Step 5 — Environment Variables (.env)

Store all your API keys and secrets in a .env file. Docker Compose reads this file automatically — your keys never get baked into the image.

.env

# AI provider API keys
ANTHROPIC_API_KEY=sk-ant-your-key-here
OPENAI_API_KEY=sk-your-openai-key

# Messaging integrations
TELEGRAM_BOT_TOKEN=1234567890:your-bot-token
DISCORD_BOT_TOKEN=your-discord-token

# Search tool
BRAVE_API_KEY=your-brave-key

Then reference them in your openclaw.json using the $VARIABLE_NAME syntax — OpenClaw substitutes them automatically at runtime:

openclaw.json (inside Docker)

{
  "llm": {
    "provider": "anthropic",
    "model": "claude-sonnet-4-6",
    "apiKey": "$ANTHROPIC_API_KEY"  // reads from .env
  },
  "memory": {
    "type": "sqlite",
    "path": "/app/data/agent.db"   // inside the mounted volume
  },
  "gateway": {
    "host": "0.0.0.0",             // must be 0.0.0.0 inside Docker
    "port": 8080
  }
}

🚨 Important: use host "0.0.0.0" inside Docker

When running in Docker, OpenClaw's gateway must bind to "host": "0.0.0.0" — not 127.0.0.1. The default 127.0.0.1 only allows connections from within the container itself, so your apps outside the container won't be able to reach it. 0.0.0.0 means "accept connections from anywhere that Docker routes to me."

Step 6 — Build and Run

With your files in place, starting OpenClaw in Docker is a single command.

Navigate to your project folder
```
$ cd my-openclaw
```
Build the Docker image and start the container
```
$ docker compose up --build
# You'll see the build output, then OpenClaw starting up.
# Press Ctrl+C to stop.
```
The first run takes a minute to download the base image and install OpenClaw.
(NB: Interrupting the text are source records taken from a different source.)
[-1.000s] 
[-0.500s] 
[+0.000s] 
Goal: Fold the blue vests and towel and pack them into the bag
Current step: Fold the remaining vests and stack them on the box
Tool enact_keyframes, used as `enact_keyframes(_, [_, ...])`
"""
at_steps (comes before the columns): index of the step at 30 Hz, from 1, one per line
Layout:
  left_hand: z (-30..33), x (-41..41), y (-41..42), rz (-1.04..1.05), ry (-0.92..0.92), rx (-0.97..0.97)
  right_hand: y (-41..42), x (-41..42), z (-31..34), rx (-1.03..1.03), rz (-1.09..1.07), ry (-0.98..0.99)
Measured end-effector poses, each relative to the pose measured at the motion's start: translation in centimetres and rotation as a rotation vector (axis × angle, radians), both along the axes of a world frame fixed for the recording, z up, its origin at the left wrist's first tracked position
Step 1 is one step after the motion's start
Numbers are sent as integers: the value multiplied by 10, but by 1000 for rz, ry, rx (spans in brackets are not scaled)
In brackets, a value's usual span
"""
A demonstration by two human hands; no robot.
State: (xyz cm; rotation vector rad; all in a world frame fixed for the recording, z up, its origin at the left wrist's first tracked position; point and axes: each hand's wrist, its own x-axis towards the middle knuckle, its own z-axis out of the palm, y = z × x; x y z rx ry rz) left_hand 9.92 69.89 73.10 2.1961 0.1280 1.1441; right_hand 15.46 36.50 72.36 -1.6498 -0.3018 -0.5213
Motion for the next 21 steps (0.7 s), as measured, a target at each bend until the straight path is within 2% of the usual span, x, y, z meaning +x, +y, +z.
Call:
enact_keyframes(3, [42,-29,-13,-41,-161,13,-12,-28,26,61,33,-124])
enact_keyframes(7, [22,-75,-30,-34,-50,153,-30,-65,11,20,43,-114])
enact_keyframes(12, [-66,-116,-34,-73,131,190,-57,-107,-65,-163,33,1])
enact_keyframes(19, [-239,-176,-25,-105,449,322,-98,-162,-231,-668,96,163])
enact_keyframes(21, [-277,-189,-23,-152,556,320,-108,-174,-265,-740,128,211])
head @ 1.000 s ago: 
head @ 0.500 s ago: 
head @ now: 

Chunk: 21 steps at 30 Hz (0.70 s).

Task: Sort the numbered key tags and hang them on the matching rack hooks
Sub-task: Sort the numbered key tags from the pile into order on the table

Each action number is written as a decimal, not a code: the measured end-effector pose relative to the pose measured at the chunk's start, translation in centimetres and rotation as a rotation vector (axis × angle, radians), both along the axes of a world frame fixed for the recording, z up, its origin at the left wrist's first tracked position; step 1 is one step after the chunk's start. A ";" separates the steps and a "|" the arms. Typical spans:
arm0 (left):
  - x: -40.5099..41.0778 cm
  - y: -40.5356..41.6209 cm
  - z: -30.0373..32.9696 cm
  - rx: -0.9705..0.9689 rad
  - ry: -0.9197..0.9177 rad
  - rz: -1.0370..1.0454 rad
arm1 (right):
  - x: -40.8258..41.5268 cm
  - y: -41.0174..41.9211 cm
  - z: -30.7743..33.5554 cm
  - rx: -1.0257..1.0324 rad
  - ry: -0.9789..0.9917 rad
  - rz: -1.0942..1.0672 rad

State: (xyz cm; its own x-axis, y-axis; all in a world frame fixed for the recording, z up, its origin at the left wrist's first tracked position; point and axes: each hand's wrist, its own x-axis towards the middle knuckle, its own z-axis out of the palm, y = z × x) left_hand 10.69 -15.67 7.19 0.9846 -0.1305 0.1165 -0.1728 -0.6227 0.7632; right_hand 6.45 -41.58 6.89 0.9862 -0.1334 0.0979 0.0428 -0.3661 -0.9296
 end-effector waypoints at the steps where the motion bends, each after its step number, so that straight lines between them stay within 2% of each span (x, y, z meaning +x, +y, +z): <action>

Subsequent starts are instant.
Run in the background (detached mode)
Add -d to run the container in the background so it doesn't occupy your terminal:
```
$ docker compose up -d
✓ Container openclaw-agent  Started
```

Verify it's running

$ docker compose ps
NAME               STATUS          PORTS
openclaw-agent     running (healthy)   0.0.0.0:8080->8080/tcp

Your OpenClaw gateway is now reachable at http://localhost:8080.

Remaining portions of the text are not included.